[erlang-questions] Issues with stdin on ports

Tue Jul 30 08:02:37 CEST 2013

I apologize for getting terminology wrong, I guess. I've never heard
these terms before in reference to working with external processes. I'm
still not really getting it though.

The problem here is that Erlang ports let me read from stdout and write
to stdin, but not let me flush stdin and tell the program that I'm done
writing, which is important for certain programs that wait for this EOF
to start producing output. What am I saying that's wrong? I'm not saying
these are the same things. In fact, I'm not trying to make any
assertions about how unix processes and pipes works, and if it sounds
like that then I apologize and retract any assertions I've made.

I'm simply asking how I'm supposed to deal with programs that I have
*no* control over that wait for a EOF on their input to start producing
data.
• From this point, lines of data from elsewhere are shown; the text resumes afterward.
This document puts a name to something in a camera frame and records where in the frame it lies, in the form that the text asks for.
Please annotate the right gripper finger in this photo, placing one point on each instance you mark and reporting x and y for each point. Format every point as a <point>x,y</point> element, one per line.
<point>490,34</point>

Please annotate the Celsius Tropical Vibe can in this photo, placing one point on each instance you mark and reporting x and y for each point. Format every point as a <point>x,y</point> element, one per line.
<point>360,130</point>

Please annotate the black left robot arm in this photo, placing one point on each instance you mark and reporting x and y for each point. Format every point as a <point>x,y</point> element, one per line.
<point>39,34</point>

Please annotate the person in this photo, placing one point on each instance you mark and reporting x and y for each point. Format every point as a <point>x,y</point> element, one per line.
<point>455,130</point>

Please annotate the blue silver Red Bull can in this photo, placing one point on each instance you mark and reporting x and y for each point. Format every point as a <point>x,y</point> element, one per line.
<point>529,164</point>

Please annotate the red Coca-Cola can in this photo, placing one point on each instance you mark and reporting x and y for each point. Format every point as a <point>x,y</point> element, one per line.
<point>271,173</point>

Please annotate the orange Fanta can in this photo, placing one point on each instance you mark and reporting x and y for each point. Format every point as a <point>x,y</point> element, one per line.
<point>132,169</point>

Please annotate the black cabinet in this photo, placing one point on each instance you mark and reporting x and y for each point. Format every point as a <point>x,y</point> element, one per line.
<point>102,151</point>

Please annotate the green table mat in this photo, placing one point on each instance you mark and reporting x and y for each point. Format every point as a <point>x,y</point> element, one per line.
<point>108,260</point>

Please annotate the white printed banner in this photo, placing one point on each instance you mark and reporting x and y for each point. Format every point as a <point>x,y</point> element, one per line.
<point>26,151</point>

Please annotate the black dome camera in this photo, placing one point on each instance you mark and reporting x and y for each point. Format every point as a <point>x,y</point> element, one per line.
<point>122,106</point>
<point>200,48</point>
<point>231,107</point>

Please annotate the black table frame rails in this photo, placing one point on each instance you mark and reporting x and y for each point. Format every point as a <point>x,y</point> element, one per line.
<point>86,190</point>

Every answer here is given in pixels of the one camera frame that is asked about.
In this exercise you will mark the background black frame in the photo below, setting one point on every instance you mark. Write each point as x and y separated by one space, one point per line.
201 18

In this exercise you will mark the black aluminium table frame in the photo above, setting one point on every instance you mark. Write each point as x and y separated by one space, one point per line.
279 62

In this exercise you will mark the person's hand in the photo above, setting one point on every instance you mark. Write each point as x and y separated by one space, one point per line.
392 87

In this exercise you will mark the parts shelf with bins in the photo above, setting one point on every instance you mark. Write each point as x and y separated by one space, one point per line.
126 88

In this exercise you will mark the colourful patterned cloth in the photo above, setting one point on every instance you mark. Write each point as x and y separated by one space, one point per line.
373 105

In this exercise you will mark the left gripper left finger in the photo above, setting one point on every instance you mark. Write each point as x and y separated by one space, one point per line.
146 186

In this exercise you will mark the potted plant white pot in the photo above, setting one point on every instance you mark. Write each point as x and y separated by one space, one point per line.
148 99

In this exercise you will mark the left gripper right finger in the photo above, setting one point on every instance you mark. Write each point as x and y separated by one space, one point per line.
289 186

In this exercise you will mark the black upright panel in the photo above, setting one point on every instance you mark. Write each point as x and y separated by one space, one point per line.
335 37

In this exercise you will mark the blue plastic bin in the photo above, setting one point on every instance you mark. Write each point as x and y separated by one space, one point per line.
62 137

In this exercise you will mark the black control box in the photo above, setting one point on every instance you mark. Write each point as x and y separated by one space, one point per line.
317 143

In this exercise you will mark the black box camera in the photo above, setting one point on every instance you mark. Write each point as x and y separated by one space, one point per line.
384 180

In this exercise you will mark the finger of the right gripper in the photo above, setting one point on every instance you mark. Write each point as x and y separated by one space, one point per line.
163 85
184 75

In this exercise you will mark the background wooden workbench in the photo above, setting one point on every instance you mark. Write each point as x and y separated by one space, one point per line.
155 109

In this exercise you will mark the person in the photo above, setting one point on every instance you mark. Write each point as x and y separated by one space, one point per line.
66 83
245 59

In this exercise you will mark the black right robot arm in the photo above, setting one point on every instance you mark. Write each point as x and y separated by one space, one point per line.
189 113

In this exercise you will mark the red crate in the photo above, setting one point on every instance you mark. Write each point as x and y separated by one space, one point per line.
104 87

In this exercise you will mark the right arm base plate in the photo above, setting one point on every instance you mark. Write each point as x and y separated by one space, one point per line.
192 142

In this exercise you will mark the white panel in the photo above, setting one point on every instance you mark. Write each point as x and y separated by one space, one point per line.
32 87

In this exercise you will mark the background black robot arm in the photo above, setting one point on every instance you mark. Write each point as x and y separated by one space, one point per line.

I just want to send a ^D.I have examples of programs that do that
and a thousand ways to do it in other languages, and I'm being told it
is disastrous to do. If the solution is to just keep doing what
everybody has been doing in Erlang for years which is write giant hack
middleman programs to do it, then I'll concede defeat. I've got to say
though, I'm pretty blown away by your response to this.

Anyways, thanks for the responses everyone!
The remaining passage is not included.